The next few weeks proved my misgivings to be completely misplaced. Far from all these negative aspects that I had been obsessing over, what I truly felt was this great joy at reconnecting with the people in my life whom I’ve known ever since my childhood. There were still the things that annoyed me, but I also realized how much they were dwarfed by the simple feeling of belonging. Being around loved ones and friends who still care and remember after years of separation, made me realize how impoverishing the life of superficial relationships can be. The past few weeks gave me a sense of peace, serenity and tranquility that I hadn’t felt in a long time.
Too often, we hear about all the negative aspects of society and social relationships. Unfair power structures; people being insensitive; people judging your choices and accomplishments; family disapproving of your lifestyle; suffocating traditions and cultural norms. On hearing all these things, detaching ourselves from these communities & relationships seems like the right thing to do, so that we can be free.
I think people tend to overlook something though. The greatest tyranny & sob story that trumps all the above: That of being alone, in a sea of strangers and superficial acquaintances.
Despite all the imperfections in our friends, family and society… despite everything they put us through, and I’m sure we subconsciously put them through as well… our social relationships and our community still give our lives meaning. They give us a story and a narrative, complete with characters and personalities. They give us social capital, holding our society together and giving it a bond that transcends simple co-existence. They make us feel valued – that our existence matters.

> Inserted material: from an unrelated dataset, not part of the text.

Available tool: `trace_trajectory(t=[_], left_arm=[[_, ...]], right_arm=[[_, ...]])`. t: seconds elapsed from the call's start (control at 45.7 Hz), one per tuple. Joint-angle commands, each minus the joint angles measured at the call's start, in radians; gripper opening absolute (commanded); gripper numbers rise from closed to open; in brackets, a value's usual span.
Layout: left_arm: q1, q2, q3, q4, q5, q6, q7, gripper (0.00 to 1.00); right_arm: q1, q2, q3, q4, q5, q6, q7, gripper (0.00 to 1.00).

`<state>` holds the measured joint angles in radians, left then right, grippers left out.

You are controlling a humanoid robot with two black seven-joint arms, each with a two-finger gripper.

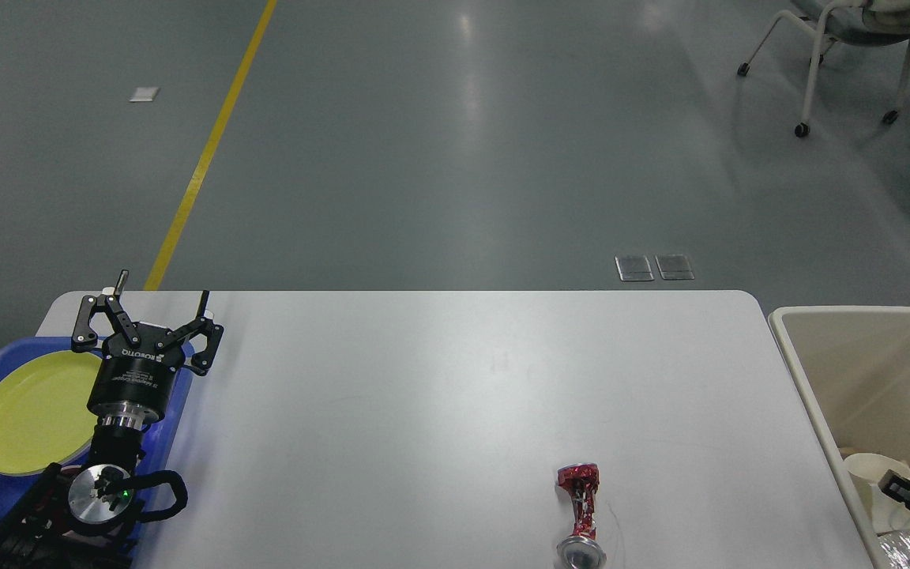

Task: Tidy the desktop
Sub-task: 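Raise the right gripper out of the bin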

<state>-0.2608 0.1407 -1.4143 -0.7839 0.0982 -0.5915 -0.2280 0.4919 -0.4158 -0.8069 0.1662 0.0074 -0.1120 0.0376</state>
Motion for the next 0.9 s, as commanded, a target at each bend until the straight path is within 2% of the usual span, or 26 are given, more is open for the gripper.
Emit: trace_trajectory(t=[0.0, 0.175, 0.35, 0.416, 0.525, 0.613, 0.656, 0.788, 0.875], left_arm=[[0.000, 0.000, 0.000, 0.000, 0.000, -0.001, 0.001, 0.96], [0.000, 0.000, 0.000, 0.000, 0.000, 0.001, 0.001, 0.96], [0.000, 0.000, 0.000, 0.000, 0.000, -0.001, 0.001, 0.96], [0.000, 0.000, 0.000, 0.000, 0.000, -0.001, 0.001, 0.96], [0.000, 0.000, 0.000, 0.000, 0.000, -0.001, 0.001, 0.96], [0.000, 0.000, 0.000, 0.000, 0.000, -0.001, 0.001, 0.96], [0.000, -0.001, 0.000, 0.000, 0.000, 0.001, 0.001, 0.96], [0.000, -0.001, 0.000, 0.000, 0.000, 0.001, 0.001, 0.96], [0.000, -0.001, 0.000, 0.000, 0.000, 0.001, 0.001, 0.96]], right_arm=[[0.004, -0.003, 0.000, 0.006, 0.000, 0.008, 0.002, 1.00], [0.074, -0.035, -0.011, 0.032, -0.004, 0.020, 0.004, 1.00], [0.292, -0.155, -0.089, 0.216, -0.027, 0.110, 0.002, 1.00], [0.428, -0.175, -0.181, 0.289, -0.052, 0.182, -0.005, 1.00], [0.681, -0.170, -0.389, 0.447, -0.086, 0.365, -0.008, 1.00], [0.862, -0.156, -0.478, 0.580, -0.093, 0.465, -0.016, 1.00], [0.951, -0.140, -0.511, 0.654, -0.093, 0.508, -0.042, 1.00], [1.239, -0.075, -0.586, 0.860, -0.090, 0.650, -0.185, 1.00], [1.424, -0.012, -0.592, 0.986, -0.084, 0.750, -0.205, 1.00]])
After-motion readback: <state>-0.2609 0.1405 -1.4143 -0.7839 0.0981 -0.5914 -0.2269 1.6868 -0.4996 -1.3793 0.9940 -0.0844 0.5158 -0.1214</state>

People always write about the injustices inflicted by society. About the ways we can be hurt by our friends, family and community. These are all valid concerns that need to be addressed.

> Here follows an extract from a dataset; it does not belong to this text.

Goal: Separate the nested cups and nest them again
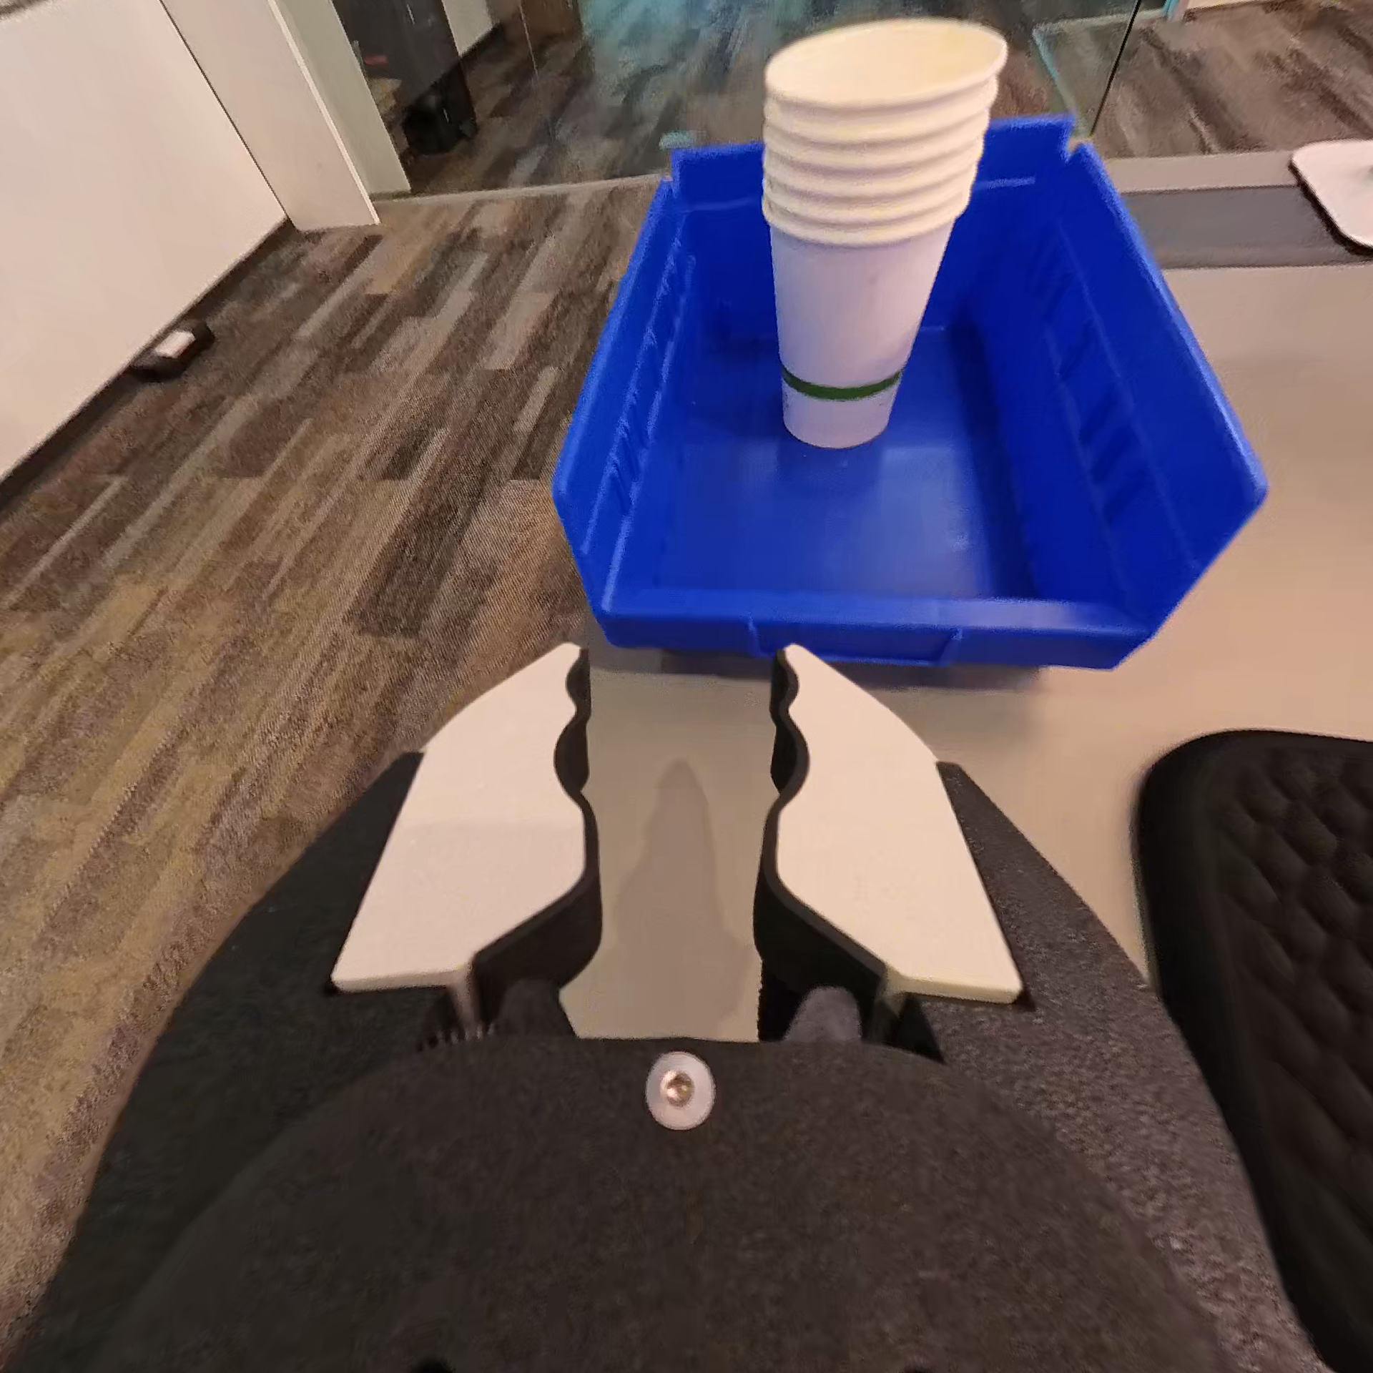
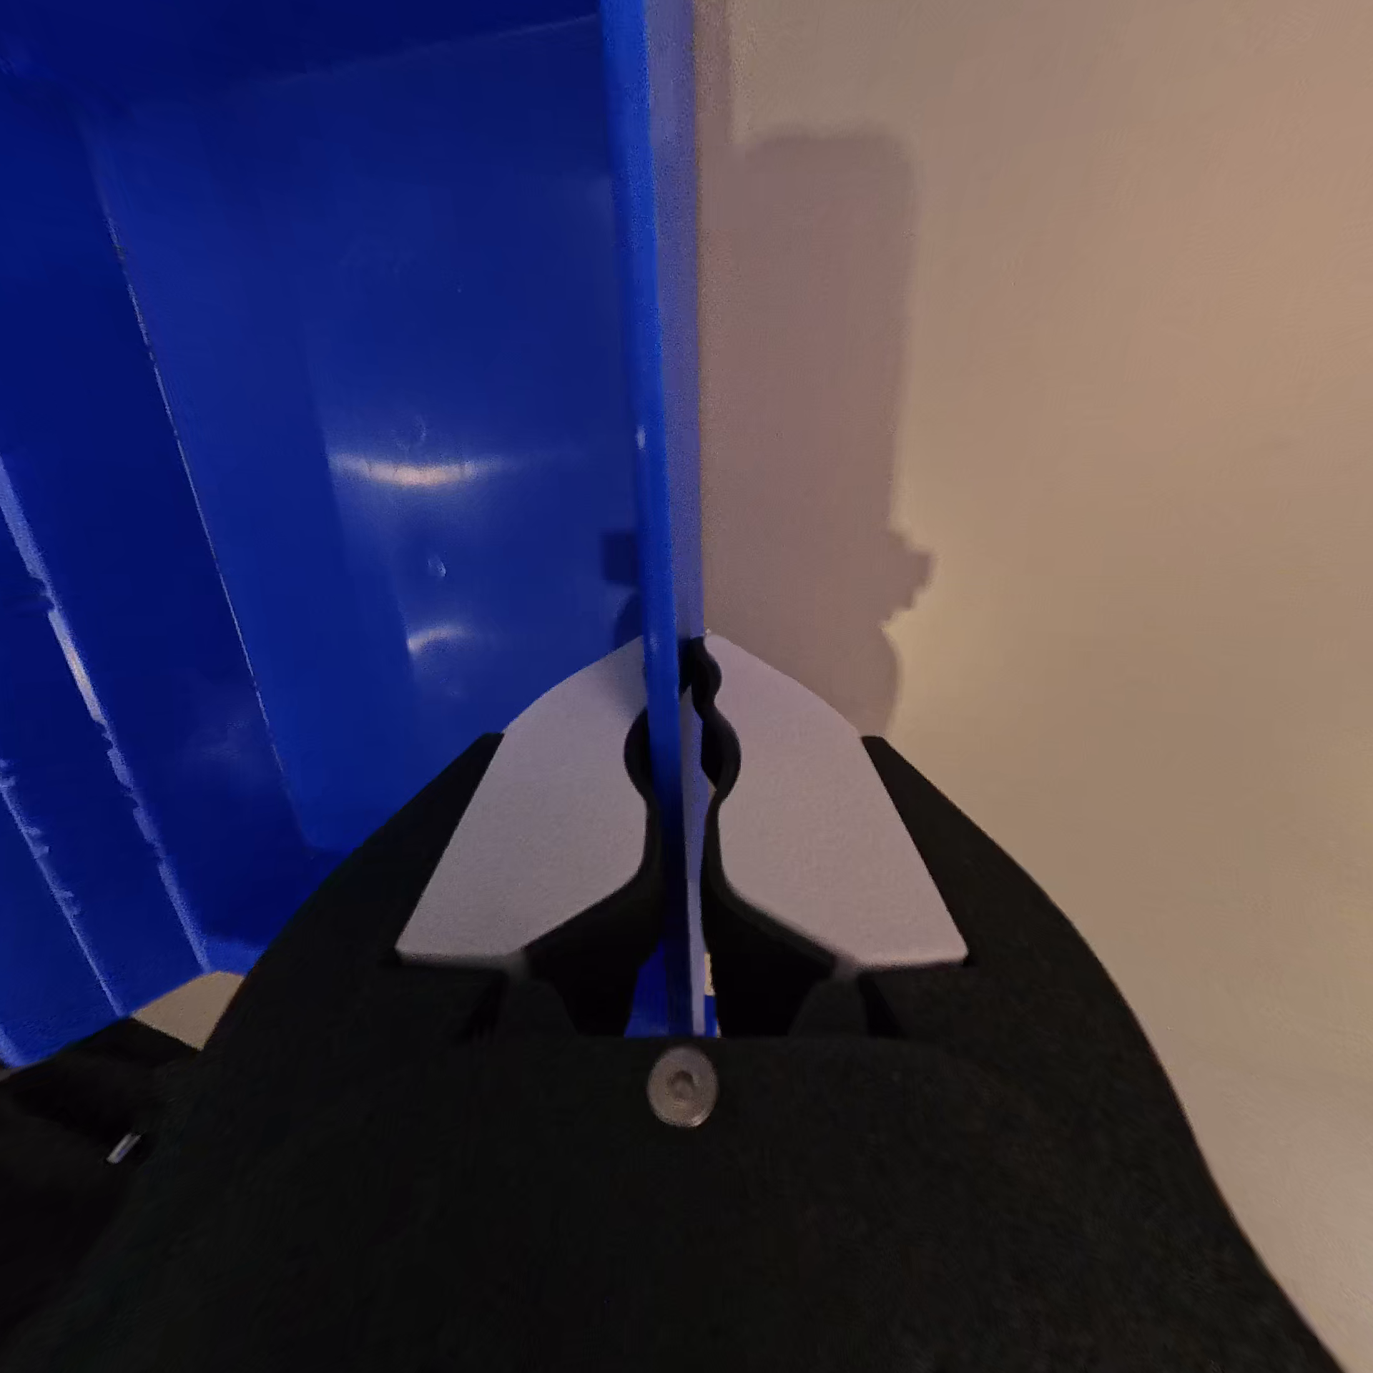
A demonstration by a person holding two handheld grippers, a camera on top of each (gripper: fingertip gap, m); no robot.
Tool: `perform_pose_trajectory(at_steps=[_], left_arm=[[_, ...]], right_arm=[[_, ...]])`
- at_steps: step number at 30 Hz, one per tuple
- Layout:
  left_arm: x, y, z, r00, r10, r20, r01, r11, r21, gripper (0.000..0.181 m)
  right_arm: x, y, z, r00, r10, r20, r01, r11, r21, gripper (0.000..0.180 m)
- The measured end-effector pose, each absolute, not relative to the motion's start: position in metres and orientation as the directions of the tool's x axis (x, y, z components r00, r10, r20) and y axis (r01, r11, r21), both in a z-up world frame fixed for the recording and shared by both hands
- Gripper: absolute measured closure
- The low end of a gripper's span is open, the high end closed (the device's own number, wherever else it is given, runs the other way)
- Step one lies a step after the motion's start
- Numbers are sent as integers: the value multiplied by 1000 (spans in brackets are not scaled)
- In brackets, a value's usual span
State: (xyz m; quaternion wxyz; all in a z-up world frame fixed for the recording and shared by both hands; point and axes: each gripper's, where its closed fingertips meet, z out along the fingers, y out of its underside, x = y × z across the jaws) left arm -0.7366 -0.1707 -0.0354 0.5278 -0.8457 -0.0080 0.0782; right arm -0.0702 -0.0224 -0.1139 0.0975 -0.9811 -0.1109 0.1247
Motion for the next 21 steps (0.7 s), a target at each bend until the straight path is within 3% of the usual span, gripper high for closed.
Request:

But people rarely write about the polar opposite. Few write about the tyranny of social isolation that can result if one were to live life as a hermit. Few write about how meaningless life can be when living in a society where everyone is non-judgmental but has only the most superficial of connections with one another. Some TED speakers and authors and have done an excellent job of highlighting the lethality of loneliness, and how America is increasingly becoming a lonely place. Unfortunately, they find themselves lost in a sea of books & articles that focus only on the negative side of human relationships. The trend of college graduates moving back in with parents has gotten plenty of press, but far too few worry about the 40% of Americans who feel lonely at any given time.
Ultimately, the relationships that really matter are also the ones that can hurt us the most. Let us seek to better live together and resolve any problems we cause for each other without realizing it. But let us not seek to address these problems by simply watering down all relationships and settling for apathetic co-existence. In the spirit of the upcoming holiday season, here’s a toast to the family, friends and co-workers in our life. They may be annoying, exasperating, insensitive, misinformed and unreliable. But they also give our lives color, depth and meaning. No man is an island, and no great story features a recluse.